▶ What is being asked
Look below for the line containing "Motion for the"; write out that line and each one after it to the end, exactly, and nothing else.

####

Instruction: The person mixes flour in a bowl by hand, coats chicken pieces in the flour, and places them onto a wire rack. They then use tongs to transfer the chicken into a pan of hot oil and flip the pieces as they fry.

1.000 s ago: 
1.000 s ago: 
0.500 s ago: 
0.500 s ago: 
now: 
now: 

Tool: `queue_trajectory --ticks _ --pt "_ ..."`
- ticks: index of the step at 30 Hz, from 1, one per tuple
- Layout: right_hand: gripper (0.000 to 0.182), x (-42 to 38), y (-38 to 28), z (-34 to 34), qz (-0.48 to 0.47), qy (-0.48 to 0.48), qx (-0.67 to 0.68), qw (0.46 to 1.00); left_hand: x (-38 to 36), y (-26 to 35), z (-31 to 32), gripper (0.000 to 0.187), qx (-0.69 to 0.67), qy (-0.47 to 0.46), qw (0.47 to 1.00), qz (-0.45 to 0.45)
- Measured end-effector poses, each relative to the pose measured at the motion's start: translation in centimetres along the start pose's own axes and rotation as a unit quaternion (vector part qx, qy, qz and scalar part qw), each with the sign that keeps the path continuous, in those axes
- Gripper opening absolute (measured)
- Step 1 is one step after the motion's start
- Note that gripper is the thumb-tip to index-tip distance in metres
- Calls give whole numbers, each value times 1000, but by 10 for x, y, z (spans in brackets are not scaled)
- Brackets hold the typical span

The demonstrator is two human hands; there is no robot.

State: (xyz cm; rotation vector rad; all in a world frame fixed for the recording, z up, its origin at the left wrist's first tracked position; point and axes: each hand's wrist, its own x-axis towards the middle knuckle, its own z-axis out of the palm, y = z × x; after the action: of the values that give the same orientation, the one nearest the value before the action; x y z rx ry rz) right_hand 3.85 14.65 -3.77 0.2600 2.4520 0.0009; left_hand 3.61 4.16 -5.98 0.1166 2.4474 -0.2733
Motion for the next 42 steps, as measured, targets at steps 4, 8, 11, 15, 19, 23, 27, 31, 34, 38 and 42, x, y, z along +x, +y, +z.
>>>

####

▶ Output for this task
Motion for the next 42 steps, as measured, targets at steps 4, 8, 11, 15, 19, 23, 27, 31, 34, 38 and 42, x, y, z along +x, +y, +z.
>>>

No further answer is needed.